*** SOURCE RECORDS Section Begins ***

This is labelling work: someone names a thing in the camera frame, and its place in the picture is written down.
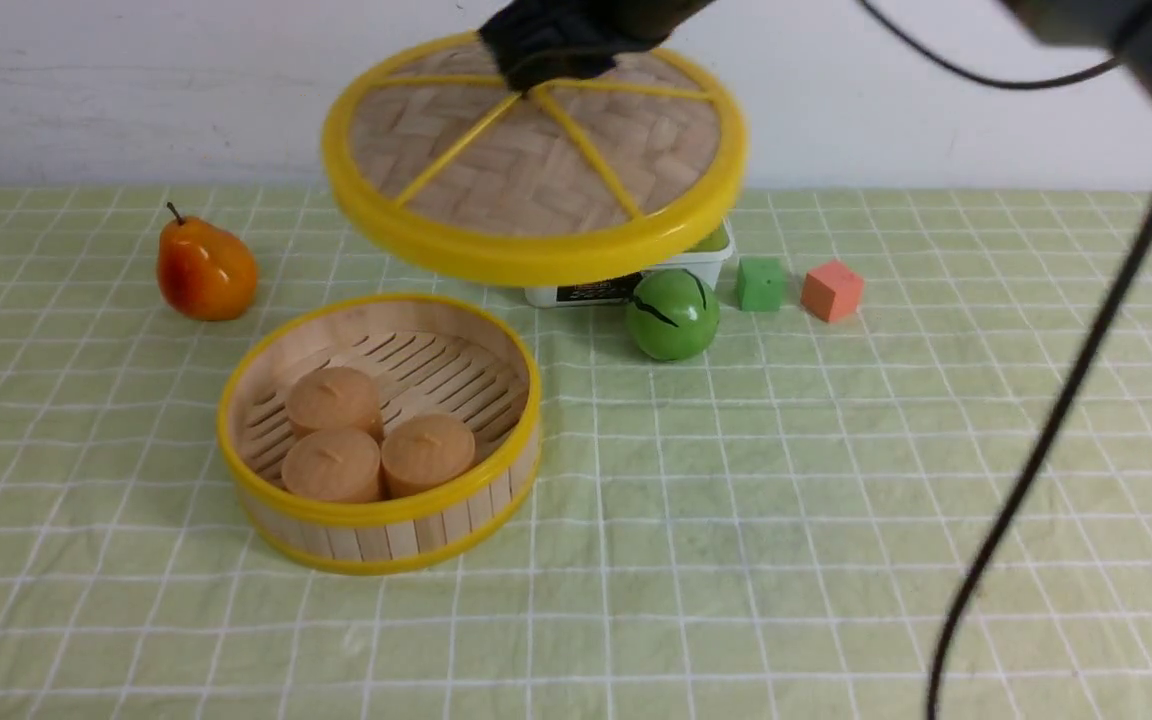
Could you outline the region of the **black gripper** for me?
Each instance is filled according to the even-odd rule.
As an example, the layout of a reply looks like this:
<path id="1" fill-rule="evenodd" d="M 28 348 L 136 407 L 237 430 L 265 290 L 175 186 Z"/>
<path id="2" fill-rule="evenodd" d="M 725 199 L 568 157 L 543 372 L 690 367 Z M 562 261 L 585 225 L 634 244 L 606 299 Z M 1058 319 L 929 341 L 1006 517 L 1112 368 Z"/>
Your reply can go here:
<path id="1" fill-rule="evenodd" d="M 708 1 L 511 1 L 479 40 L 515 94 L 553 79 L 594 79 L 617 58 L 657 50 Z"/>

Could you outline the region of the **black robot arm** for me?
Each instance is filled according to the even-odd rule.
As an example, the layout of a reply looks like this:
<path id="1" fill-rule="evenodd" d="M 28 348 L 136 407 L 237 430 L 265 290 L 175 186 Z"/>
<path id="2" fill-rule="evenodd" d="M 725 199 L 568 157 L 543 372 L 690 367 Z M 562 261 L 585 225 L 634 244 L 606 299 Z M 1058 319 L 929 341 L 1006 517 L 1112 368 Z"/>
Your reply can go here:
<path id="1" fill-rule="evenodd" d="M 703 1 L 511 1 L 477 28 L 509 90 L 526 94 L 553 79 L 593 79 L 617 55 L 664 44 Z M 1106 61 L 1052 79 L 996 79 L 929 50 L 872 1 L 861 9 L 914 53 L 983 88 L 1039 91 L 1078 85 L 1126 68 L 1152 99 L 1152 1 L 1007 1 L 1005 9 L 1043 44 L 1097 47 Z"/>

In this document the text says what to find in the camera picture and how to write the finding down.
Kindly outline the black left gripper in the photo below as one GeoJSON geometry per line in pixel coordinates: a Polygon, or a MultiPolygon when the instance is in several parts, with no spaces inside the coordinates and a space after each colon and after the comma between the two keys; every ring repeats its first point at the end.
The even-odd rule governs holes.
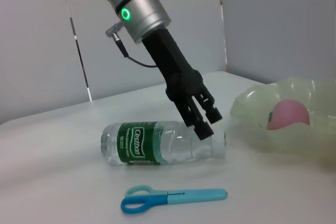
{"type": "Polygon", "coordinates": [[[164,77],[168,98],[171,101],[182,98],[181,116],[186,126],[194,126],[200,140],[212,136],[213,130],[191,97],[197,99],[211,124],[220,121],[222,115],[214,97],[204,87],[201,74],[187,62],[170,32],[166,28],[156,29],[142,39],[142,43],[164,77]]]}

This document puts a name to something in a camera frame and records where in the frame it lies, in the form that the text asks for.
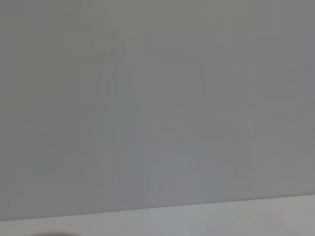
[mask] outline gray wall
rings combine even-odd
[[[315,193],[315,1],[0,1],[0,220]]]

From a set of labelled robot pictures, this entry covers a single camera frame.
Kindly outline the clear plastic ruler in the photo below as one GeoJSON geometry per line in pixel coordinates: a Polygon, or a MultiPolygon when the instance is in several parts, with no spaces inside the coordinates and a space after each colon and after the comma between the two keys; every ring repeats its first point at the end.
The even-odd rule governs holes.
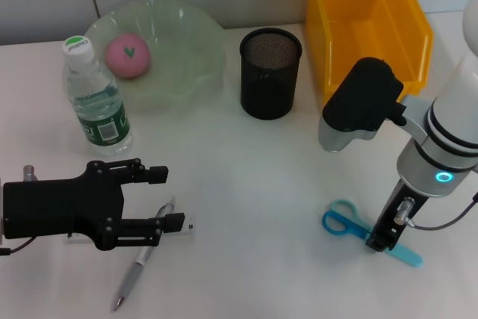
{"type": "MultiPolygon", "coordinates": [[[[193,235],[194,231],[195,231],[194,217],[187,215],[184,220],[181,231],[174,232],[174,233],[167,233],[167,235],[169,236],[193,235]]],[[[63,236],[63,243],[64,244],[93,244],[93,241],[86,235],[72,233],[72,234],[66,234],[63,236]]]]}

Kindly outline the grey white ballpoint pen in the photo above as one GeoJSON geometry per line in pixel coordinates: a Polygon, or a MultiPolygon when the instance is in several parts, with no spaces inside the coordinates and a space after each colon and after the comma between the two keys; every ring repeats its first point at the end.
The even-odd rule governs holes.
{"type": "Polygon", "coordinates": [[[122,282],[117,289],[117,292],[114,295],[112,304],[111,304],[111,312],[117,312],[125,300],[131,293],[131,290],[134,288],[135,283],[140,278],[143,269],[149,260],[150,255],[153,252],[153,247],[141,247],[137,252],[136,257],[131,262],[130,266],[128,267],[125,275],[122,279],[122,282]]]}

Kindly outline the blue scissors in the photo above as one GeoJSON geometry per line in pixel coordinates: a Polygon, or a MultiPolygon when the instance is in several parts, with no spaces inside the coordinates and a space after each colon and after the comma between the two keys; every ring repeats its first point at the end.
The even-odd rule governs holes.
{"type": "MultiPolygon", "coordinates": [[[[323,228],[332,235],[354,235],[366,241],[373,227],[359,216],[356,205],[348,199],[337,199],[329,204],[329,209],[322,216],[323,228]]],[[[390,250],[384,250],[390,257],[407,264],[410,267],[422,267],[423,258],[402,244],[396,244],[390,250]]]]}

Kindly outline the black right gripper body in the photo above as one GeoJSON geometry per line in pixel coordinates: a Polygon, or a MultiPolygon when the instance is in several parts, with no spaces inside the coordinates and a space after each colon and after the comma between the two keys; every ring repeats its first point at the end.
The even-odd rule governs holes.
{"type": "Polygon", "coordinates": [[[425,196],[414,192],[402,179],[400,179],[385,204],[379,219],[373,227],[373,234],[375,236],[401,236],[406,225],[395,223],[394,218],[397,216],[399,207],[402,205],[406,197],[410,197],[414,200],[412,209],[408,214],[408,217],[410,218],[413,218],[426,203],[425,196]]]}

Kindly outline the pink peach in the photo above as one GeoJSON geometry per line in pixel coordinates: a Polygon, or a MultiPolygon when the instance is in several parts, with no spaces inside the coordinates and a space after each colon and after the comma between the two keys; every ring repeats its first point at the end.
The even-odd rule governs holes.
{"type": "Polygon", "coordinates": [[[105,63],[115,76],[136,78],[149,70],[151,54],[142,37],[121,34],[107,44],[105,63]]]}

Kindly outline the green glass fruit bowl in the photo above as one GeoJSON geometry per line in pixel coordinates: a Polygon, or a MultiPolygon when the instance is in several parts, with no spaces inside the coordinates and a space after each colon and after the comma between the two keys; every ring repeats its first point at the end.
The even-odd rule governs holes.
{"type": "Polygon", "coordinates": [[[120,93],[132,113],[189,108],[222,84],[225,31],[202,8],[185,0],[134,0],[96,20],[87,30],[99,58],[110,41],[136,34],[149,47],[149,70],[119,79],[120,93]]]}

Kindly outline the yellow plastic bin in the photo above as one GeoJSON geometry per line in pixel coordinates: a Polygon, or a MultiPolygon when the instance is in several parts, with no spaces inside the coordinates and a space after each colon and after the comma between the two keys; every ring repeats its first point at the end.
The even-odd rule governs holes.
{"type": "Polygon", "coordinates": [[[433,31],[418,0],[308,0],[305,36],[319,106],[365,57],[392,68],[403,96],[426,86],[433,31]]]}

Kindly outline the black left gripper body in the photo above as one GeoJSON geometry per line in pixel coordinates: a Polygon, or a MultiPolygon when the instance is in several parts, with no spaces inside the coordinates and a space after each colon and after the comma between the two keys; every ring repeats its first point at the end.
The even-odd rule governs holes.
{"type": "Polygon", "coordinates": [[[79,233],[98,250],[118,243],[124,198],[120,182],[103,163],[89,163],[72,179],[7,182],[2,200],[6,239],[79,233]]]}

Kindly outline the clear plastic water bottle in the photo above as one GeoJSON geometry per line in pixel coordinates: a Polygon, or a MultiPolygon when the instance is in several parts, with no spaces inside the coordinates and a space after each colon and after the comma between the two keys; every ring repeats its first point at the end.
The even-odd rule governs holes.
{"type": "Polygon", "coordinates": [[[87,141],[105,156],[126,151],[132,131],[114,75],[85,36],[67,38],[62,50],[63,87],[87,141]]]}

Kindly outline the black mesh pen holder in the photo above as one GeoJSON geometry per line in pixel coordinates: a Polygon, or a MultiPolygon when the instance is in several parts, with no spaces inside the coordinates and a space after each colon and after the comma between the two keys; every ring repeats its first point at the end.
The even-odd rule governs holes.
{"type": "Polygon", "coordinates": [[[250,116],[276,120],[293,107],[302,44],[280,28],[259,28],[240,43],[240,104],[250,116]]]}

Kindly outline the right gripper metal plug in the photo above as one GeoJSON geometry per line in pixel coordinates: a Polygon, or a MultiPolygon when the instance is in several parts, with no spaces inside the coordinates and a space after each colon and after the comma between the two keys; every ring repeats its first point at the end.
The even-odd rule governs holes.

*** SOURCE RECORDS Section Ends ***

PROBLEM REQUIREMENTS:
Each line in the listing above that contains "document" should be copied.

YOUR RESPONSE:
In this document the text says what to find in the camera picture and how to write the finding down.
This document puts a name to something in a camera frame and records where in the frame it lies, in the form that the text asks for.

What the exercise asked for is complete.